WORK REQUEST = Where does the word "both" show up in the data? Please find each such line and copy it.

EXCERPTED DATA =

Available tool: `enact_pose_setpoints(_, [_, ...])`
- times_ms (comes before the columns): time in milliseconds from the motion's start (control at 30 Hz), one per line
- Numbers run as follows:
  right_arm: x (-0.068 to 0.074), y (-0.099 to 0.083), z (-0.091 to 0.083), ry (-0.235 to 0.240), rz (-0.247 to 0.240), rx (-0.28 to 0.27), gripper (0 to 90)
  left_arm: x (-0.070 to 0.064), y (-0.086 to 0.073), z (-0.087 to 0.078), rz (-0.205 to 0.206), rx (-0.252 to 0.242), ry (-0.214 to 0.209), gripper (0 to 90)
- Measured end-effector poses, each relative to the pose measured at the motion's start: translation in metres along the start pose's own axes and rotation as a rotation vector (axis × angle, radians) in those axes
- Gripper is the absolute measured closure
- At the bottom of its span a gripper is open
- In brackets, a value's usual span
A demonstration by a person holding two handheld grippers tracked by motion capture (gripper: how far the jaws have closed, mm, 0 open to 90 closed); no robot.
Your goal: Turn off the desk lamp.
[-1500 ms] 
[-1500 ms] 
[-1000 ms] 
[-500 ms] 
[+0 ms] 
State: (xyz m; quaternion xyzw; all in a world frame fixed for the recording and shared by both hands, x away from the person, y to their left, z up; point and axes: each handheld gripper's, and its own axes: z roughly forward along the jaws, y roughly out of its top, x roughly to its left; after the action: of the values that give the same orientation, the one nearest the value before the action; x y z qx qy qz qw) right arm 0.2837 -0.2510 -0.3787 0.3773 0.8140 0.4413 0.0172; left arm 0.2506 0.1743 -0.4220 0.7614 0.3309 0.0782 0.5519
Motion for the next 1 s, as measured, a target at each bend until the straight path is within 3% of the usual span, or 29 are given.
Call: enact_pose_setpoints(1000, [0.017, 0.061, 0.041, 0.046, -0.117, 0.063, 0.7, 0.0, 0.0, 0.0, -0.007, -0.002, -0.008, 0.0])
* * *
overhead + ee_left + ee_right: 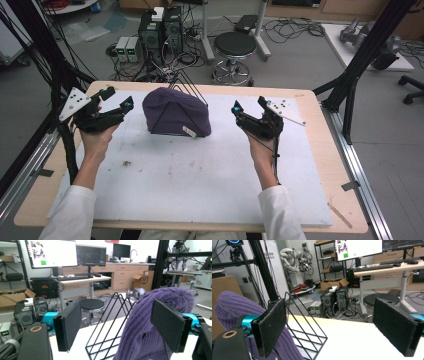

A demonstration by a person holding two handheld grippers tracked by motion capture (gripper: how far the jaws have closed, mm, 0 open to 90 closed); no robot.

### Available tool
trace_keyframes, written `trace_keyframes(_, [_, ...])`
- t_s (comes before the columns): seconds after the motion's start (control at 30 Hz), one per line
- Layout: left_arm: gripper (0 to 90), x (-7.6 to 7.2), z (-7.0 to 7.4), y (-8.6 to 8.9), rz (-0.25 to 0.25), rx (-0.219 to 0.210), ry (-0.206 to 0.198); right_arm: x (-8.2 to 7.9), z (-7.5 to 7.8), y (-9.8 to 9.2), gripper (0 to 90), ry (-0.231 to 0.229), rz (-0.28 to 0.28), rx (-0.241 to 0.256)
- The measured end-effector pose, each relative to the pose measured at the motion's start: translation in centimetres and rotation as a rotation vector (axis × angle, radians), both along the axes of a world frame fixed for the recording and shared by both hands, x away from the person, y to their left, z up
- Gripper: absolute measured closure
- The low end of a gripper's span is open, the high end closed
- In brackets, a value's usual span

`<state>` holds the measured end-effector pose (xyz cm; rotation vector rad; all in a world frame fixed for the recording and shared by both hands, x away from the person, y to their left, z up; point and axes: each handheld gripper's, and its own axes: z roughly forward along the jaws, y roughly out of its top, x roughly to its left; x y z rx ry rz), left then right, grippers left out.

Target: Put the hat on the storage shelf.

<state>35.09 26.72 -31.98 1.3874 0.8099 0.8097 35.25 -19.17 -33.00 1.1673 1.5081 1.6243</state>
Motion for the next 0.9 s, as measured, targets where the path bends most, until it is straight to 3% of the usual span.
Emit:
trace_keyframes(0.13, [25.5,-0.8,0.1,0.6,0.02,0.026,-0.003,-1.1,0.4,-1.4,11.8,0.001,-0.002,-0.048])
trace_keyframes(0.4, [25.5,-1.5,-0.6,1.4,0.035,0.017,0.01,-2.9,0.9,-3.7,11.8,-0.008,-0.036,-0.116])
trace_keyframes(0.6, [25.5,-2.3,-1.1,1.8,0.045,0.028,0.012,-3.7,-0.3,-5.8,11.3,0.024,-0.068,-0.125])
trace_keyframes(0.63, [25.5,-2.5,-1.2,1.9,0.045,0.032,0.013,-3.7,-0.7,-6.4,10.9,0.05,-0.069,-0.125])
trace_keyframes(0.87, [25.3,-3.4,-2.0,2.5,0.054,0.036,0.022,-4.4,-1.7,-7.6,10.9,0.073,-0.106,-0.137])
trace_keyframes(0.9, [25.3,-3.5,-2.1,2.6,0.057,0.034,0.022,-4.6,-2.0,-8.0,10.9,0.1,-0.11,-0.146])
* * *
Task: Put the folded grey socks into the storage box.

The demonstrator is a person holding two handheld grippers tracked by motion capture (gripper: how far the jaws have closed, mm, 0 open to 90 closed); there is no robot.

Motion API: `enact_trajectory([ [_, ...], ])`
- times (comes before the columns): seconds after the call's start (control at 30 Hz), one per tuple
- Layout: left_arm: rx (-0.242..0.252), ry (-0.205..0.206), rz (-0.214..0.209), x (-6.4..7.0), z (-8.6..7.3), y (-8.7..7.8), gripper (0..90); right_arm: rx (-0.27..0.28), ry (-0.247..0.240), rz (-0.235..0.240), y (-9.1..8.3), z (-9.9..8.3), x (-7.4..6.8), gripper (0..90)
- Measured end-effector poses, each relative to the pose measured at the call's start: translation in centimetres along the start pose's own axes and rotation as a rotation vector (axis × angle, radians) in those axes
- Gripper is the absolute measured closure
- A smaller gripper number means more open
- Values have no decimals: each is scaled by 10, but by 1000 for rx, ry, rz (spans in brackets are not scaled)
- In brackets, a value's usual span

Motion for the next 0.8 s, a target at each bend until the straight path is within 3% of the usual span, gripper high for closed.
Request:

SOLUTION TO THE EXERCISE =
State: (xyz m; quaternion xyzw; all in a world frame fixed for the recording and shared by both hands, x away from the person, y to their left, z up; point and axes: each handheld gripper's, and its own axes: z roughly forward along the jaws, y roughly out of its top, x roughly to its left; after the action: of the values that give the same orientation, the one nearest the value before the action; x y z qx qy qz qw) right arm 0.2837 -0.2510 -0.3787 0.3773 0.8140 0.4413 0.0172; left arm 0.2506 0.1743 -0.4220 0.7614 0.3309 0.0782 0.5519
- The measured end-effector pose, each relative to the pose measured at the motion's start: translation in centimetres and rotation as a rotation vector (axis × angle, radians), both along the axes of a world frame fixed for the recording and shared by both hands, x away from the person, y to their left, z up
`<state>` holds the measured end-effector pose (xyz cm; rotation vector rad; all in a world frame fixed for the recording and shared by both hands, x away from the person, y to their left, z up; point and axes: each handheld gripper's, and its own axes: z roughly forward along the jaws, y roughly out of its top, x roughly to its left; x y z rx ry rz), left then right, grippers left out.

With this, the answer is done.